● **PROBLEM DETAILS**:
Go through the listing below and output exactly the line with "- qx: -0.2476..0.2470", the line with "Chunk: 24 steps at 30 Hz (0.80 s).", and each line between; omit the rest.

"""

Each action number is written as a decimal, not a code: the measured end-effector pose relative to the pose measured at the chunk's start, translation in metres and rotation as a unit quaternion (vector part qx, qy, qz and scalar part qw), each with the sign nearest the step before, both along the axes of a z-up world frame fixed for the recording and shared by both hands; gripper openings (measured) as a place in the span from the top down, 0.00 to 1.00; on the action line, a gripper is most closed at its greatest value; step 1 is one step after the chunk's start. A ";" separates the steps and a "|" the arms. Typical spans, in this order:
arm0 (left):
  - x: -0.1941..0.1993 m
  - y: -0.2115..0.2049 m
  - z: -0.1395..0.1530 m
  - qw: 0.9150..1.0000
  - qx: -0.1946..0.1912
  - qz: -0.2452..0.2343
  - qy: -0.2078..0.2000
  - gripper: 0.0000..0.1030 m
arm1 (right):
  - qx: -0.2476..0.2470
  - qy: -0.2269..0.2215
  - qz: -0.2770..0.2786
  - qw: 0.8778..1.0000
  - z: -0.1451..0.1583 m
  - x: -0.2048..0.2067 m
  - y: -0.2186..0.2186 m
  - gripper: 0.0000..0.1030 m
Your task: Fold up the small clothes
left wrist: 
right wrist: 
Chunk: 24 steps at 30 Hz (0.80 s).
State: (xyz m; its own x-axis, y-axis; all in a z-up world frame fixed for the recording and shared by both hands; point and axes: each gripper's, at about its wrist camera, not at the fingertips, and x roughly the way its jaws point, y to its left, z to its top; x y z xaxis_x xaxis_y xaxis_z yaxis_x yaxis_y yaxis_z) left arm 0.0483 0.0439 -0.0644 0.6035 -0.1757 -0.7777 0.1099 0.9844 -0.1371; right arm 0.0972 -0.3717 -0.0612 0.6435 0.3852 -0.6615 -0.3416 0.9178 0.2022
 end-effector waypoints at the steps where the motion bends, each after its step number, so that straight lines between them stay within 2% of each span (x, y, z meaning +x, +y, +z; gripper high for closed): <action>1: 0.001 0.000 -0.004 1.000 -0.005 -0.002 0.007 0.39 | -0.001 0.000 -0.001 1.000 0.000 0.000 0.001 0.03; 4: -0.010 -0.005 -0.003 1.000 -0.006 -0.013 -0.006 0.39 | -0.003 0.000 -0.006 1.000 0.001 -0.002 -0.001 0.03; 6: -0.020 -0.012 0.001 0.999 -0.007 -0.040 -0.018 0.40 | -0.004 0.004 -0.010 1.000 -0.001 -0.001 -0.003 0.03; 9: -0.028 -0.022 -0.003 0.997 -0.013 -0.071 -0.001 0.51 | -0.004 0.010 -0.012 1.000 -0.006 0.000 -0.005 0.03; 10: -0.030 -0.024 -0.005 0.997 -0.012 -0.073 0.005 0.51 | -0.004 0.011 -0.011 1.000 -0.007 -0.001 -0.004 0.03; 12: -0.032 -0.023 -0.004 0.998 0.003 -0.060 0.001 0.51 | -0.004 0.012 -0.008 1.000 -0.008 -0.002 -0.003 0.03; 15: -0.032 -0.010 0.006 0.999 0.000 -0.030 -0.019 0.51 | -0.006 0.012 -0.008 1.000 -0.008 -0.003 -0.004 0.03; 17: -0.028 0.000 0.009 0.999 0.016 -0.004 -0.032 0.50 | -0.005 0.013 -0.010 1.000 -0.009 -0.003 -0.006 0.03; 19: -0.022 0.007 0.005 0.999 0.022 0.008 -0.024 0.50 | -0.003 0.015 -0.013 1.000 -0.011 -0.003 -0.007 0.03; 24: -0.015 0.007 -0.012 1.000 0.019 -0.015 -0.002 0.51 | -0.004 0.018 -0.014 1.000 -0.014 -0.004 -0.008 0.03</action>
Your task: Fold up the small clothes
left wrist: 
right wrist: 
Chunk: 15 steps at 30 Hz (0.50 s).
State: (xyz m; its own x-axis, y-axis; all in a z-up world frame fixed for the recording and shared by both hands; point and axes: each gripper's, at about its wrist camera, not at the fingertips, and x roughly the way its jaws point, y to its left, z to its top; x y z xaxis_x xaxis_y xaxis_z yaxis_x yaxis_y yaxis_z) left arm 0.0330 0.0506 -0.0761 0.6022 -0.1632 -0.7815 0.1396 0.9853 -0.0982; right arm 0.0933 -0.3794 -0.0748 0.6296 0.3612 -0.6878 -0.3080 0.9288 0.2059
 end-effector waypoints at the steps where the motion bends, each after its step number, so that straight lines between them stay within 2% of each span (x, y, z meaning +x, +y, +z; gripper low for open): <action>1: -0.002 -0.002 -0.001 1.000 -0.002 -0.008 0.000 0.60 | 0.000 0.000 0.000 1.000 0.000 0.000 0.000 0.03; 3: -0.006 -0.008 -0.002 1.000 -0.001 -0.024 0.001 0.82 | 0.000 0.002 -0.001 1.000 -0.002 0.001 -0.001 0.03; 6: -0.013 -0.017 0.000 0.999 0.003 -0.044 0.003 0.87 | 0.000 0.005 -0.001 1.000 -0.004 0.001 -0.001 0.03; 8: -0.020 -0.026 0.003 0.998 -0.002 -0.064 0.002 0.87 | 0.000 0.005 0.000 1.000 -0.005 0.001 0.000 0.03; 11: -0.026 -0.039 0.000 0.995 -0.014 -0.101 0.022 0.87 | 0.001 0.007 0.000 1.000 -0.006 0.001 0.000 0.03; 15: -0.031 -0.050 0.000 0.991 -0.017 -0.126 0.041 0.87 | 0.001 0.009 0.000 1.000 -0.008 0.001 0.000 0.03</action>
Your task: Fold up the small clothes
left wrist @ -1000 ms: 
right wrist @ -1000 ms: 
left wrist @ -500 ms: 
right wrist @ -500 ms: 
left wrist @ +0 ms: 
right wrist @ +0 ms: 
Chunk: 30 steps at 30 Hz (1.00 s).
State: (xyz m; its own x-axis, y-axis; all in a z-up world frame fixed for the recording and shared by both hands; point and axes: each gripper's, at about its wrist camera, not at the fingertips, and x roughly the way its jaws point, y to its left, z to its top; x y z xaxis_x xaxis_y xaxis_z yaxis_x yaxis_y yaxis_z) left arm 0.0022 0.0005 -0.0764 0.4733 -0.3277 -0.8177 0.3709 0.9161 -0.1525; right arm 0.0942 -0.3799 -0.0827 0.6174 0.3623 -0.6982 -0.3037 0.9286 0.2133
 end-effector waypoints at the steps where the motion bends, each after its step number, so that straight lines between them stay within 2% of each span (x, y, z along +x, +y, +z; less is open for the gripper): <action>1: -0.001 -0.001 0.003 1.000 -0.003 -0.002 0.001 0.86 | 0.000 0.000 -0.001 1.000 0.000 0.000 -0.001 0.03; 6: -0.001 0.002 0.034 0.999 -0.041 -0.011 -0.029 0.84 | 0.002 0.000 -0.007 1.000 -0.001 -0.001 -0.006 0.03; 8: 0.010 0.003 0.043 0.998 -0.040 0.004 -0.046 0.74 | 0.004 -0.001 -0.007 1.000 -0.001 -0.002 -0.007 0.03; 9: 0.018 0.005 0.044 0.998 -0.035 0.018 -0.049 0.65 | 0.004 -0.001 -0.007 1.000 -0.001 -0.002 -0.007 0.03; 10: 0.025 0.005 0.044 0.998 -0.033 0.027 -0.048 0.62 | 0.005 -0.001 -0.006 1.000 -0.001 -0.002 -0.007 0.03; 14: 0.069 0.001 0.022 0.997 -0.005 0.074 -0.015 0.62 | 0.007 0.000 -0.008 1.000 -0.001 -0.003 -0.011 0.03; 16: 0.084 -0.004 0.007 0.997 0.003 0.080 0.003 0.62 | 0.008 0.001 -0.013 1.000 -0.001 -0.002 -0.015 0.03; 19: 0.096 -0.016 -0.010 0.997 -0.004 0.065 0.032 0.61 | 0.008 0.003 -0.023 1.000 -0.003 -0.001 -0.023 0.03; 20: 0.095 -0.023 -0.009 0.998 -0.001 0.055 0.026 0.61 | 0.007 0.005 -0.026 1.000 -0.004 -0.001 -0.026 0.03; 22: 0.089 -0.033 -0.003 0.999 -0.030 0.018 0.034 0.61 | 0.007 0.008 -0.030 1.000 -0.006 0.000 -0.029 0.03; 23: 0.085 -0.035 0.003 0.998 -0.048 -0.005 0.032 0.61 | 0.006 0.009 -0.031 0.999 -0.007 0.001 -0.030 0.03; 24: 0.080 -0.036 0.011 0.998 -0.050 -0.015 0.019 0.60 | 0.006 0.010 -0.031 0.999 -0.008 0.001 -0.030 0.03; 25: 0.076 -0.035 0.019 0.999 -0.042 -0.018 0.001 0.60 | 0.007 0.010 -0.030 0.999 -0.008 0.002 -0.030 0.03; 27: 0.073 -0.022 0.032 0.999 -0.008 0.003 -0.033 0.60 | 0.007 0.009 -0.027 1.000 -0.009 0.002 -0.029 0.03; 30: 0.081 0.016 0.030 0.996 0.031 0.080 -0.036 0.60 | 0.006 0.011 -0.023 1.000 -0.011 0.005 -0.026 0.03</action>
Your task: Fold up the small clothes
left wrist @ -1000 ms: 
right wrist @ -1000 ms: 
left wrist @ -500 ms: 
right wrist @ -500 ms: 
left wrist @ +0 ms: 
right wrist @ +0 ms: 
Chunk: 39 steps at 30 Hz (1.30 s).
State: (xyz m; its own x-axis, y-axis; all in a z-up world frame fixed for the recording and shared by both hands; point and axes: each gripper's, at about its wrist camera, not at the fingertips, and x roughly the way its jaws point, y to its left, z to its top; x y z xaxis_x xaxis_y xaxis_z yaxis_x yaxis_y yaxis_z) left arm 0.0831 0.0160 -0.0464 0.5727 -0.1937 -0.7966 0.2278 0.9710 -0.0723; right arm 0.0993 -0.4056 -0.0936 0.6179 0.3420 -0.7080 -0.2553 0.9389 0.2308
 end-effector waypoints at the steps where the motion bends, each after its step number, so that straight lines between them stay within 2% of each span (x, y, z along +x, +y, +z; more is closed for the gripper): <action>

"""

● **RESPONSE TO THIS EXERCISE**:
  - qx: -0.2476..0.2470
  - qy: -0.2269..0.2215
  - qz: -0.2770..0.2786
  - qw: 0.8778..1.0000
  - z: -0.1451..0.1583 m
  - x: -0.2048..0.2067 m
  - y: -0.2186..0.2186 m
  - gripper: 0.0000..0.1030 m
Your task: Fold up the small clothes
left wrist: 
right wrist: 
Chunk: 24 steps at 30 Hz (0.80 s).

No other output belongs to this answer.